◆ **ASSIGNMENT**:
Where the word "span" occurs in a line of the data, return the whole line.

◆ **SUPPLIED DATA**:
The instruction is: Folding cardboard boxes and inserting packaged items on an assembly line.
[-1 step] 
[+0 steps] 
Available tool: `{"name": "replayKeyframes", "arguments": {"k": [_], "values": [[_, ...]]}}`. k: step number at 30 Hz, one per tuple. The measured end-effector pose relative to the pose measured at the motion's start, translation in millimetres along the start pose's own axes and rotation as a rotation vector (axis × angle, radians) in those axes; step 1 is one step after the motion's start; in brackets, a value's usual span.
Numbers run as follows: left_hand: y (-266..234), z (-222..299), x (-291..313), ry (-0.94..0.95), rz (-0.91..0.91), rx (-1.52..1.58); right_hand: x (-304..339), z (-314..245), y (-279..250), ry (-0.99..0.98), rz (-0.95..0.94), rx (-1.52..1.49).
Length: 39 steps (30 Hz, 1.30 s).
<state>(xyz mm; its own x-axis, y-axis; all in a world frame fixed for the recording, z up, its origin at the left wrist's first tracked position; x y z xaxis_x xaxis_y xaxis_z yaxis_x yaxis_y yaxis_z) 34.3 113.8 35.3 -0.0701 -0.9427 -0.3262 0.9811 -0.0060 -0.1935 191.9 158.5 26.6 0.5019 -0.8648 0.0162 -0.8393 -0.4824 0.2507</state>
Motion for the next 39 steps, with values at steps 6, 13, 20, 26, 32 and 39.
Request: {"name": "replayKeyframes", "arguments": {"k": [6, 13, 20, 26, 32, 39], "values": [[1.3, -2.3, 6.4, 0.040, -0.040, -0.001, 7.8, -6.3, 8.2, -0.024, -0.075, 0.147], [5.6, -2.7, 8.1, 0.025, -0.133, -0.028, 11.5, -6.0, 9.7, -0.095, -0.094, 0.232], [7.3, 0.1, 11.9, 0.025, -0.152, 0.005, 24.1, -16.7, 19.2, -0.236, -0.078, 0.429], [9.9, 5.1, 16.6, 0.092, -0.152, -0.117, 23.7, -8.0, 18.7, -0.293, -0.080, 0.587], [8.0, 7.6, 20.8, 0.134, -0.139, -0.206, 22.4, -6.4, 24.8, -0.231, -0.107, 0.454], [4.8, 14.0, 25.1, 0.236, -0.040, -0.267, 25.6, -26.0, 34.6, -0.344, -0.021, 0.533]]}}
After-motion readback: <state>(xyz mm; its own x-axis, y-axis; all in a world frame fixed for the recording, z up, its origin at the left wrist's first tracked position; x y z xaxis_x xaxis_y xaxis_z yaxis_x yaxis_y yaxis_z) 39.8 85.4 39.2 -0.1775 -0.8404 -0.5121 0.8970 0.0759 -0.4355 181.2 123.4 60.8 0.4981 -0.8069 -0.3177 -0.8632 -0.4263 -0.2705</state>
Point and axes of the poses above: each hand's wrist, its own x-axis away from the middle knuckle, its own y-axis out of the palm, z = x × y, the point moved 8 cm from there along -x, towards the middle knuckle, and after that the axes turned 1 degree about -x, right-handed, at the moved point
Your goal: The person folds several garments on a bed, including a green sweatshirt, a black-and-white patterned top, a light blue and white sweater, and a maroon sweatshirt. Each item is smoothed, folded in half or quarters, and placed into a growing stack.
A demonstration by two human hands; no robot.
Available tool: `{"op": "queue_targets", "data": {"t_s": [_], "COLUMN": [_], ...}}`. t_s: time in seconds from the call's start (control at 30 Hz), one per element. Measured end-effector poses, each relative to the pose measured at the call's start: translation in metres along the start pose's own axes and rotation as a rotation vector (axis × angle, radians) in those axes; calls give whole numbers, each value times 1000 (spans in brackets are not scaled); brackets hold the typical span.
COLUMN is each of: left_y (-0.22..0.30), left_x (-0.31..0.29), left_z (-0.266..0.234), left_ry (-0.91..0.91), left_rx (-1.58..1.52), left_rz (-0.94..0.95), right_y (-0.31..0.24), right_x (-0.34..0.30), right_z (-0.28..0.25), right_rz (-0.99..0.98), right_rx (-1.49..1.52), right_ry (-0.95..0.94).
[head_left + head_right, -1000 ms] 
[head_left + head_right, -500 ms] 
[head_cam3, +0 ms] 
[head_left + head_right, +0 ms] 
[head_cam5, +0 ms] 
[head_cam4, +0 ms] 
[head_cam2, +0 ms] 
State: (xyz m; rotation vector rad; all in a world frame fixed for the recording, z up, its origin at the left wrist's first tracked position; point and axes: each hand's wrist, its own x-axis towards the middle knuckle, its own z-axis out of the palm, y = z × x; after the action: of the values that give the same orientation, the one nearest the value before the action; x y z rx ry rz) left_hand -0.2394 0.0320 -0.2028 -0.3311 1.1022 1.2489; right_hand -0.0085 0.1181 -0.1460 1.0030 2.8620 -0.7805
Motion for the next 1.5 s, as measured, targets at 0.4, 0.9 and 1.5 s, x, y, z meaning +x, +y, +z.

◆ **OUTPUT OF THE TASK**:
Available tool: `{"name": "replayKeyframes", "arguments": {"k": [_], "values": [[_, ...]]}}`. k: step number at 30 Hz, one per tuple. The measured end-effector pose relative to the pose measured at the motion's start, translation in millimetres along the start pose's own axes and rotation as a rotation vector (axis × angle, radians) in those axes; step 1 is one step after the motion's start; in brackets, a value's usual span.
Available tool: `{"op": "queue_targets", "data": {"t_s": [_], "COLUMN": [_], ...}}`. t_s: time in seconds from the call's start (control at 30 Hz), one per element. Measured end-effector poses, each relative to the pose measured at the call's start: translation in metres along the start pose's own axes and rotation as a rotation vector (axis × angle, radians) in those axes; calls give whole numbers, each value times 1000 (spans in brackets are not scaled); brackets hold the typical span.

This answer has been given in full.